**Provided material:**
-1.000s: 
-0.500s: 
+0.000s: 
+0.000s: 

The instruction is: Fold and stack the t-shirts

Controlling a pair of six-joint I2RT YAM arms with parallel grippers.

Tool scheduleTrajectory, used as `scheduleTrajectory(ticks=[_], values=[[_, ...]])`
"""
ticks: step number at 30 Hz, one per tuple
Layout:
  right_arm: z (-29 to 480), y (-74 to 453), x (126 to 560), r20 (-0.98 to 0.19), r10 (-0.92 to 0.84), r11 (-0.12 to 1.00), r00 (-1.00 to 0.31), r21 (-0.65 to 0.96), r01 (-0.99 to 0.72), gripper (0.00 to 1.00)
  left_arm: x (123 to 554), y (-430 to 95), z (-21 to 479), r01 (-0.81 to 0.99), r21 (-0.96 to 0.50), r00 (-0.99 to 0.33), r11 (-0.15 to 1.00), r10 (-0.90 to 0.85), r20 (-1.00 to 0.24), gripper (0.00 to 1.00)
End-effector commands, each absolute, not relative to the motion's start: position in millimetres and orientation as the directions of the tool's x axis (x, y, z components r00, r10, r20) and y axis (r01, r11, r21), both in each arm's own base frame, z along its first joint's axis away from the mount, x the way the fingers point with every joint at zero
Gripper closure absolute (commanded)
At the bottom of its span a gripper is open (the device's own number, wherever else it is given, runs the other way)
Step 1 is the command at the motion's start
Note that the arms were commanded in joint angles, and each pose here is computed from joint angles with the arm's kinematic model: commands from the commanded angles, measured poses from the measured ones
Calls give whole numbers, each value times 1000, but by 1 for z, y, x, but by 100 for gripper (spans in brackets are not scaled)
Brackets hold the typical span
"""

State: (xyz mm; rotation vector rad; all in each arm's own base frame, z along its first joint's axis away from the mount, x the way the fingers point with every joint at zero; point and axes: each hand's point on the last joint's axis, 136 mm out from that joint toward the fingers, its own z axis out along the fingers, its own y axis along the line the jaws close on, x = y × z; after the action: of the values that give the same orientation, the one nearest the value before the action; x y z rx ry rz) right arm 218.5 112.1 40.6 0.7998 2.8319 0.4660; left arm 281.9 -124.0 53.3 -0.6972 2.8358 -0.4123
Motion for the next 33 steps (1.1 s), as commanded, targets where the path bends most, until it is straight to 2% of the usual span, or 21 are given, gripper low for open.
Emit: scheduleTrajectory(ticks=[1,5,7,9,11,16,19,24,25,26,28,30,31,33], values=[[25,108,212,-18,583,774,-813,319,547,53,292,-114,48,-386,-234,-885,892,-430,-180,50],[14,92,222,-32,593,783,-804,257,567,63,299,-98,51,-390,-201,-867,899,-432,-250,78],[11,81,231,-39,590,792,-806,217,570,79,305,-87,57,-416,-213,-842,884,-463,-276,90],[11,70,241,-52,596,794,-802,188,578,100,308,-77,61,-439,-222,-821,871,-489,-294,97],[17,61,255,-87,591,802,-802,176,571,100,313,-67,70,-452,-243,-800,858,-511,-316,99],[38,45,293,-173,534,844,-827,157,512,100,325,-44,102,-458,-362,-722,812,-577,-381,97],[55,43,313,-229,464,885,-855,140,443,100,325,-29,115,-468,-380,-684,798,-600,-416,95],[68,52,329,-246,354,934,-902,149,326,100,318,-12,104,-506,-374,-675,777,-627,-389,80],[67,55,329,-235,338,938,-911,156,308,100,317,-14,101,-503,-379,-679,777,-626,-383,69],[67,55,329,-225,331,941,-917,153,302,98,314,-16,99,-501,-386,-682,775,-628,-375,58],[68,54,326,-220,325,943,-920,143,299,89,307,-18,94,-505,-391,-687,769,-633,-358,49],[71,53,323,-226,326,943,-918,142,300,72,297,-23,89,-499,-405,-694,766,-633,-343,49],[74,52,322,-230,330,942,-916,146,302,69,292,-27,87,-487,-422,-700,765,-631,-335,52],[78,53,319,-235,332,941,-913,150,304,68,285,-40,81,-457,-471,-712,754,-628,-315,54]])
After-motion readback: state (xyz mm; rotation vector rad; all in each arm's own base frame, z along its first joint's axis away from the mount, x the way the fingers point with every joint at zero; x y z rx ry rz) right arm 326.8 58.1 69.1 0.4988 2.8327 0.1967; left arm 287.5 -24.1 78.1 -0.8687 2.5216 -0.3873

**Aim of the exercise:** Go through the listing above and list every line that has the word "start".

**Answer box:**
End-effector commands, each absolute, not relative to the motion's start: position in millimetres and orientation as the directions of the tool's x axis (x, y, z components r00, r10, r20) and y axis (r01, r11, r21), both in each arm's own base frame, z along its first joint's axis away from the mount, x the way the fingers point with every joint at zero
Step 1 is the command at the motion's start

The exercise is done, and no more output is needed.